**THE TASK:**
Go through the data below and copy each line where the word "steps" occurs.

**LISTED ENTRIES:**
——————
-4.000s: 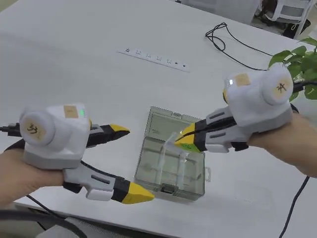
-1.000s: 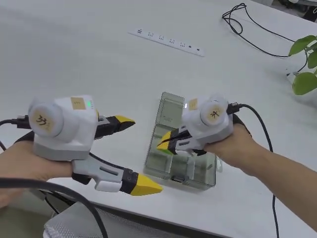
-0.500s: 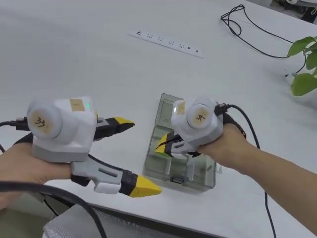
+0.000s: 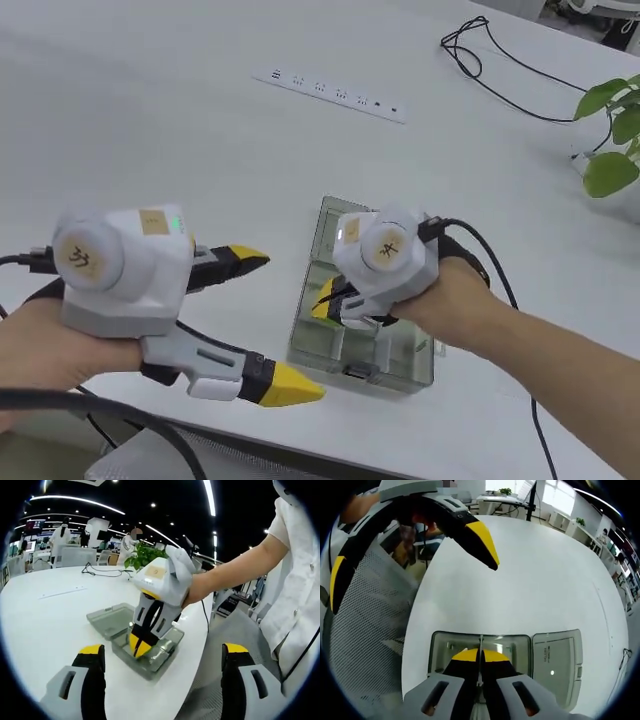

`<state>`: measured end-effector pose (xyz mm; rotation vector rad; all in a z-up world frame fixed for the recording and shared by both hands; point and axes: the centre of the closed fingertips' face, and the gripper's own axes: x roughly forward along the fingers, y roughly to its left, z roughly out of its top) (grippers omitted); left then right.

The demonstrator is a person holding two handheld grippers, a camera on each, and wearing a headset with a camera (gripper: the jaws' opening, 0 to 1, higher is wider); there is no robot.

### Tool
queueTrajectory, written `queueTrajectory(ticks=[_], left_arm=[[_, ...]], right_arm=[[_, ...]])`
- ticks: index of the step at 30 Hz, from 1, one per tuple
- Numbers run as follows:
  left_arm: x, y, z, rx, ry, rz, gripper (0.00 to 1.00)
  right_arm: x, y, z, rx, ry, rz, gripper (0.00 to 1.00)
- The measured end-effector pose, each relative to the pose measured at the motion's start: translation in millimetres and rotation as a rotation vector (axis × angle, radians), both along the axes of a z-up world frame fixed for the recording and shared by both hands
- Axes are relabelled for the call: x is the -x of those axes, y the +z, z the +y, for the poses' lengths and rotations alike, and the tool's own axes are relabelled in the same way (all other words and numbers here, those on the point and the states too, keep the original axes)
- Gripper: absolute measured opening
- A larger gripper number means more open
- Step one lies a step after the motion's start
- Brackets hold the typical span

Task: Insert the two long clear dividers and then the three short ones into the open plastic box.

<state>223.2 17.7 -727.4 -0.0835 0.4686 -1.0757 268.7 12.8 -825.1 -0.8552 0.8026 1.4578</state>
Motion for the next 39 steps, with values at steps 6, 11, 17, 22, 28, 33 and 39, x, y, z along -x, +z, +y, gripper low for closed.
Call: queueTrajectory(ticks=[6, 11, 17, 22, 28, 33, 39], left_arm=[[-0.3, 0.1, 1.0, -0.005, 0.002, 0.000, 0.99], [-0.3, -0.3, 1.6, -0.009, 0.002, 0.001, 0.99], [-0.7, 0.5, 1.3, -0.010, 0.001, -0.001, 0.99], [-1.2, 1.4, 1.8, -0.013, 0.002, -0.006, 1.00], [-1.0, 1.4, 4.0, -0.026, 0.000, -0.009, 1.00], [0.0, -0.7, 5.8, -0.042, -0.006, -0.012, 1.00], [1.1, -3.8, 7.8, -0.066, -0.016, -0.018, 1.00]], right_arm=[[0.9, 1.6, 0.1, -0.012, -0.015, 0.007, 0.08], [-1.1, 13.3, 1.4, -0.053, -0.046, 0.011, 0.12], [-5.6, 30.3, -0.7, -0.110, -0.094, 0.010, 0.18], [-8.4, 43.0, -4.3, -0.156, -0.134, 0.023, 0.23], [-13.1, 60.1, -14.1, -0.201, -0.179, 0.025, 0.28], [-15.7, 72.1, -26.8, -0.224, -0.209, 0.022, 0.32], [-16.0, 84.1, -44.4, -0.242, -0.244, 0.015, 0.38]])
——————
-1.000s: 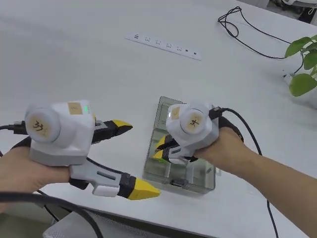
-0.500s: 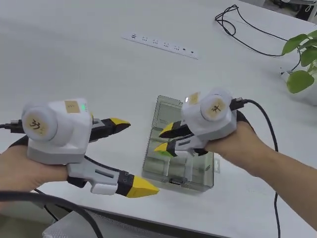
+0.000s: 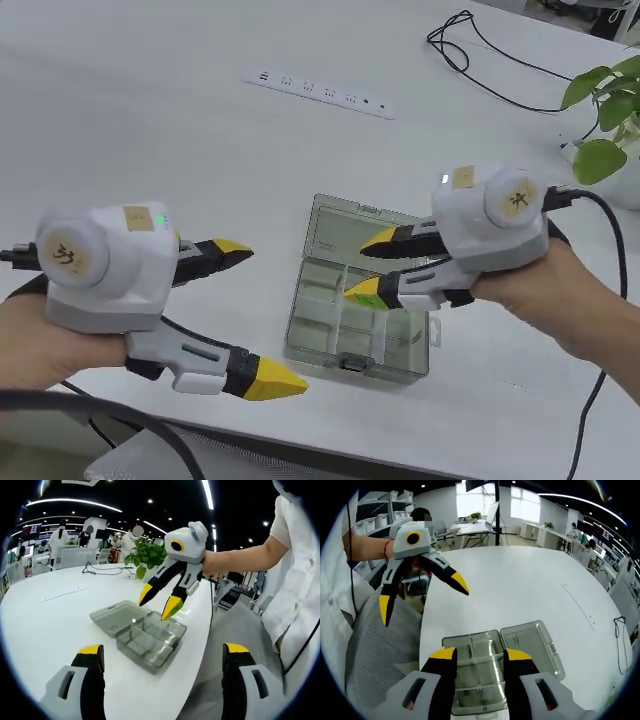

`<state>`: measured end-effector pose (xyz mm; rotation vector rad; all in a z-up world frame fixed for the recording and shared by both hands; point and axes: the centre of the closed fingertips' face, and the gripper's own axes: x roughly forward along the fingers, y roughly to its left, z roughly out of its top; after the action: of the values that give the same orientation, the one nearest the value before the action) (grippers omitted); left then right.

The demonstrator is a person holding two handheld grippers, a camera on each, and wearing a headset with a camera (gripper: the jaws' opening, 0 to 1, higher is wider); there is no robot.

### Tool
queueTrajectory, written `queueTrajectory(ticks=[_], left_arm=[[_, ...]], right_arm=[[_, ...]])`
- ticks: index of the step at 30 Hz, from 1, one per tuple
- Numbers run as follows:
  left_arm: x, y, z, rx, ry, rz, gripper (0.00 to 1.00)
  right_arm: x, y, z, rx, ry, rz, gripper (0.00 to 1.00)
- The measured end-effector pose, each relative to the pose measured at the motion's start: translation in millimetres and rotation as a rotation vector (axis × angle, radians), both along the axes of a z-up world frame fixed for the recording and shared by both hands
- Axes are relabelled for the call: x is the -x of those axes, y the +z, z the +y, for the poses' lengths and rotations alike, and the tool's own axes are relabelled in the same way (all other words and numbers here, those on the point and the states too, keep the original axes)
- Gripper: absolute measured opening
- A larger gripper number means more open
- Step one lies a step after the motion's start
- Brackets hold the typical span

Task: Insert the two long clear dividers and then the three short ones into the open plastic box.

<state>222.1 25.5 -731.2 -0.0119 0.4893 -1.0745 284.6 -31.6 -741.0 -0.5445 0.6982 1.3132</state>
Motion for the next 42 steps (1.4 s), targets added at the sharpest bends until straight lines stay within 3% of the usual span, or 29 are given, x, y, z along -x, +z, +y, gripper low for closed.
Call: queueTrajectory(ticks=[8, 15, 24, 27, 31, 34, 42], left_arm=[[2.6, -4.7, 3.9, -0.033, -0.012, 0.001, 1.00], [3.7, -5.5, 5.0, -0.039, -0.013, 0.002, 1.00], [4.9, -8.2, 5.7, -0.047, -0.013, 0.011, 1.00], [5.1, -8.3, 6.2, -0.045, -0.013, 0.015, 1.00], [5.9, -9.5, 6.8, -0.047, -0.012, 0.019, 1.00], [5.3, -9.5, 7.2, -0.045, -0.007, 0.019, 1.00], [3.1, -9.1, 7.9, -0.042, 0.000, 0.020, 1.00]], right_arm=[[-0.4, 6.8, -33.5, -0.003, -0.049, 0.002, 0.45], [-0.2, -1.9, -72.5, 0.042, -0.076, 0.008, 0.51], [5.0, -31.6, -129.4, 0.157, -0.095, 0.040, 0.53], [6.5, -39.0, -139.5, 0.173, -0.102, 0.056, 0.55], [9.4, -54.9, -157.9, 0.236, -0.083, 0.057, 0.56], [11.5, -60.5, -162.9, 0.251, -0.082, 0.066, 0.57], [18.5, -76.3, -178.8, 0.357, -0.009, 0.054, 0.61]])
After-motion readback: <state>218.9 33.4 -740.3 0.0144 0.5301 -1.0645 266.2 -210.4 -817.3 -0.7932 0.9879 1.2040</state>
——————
**SOLVED PROBLEM:**
Motion for the next 39 steps, with values at steps 6, 11, 17, 22, 28, 33 and 39, x, y, z along -x, +z, +y, gripper low for closed.
Motion for the next 42 steps (1.4 s), targets added at the sharpest bends until straight lines stay within 3% of the usual span, or 29 are given, x, y, z along -x, +z, +y, gripper low for closed.

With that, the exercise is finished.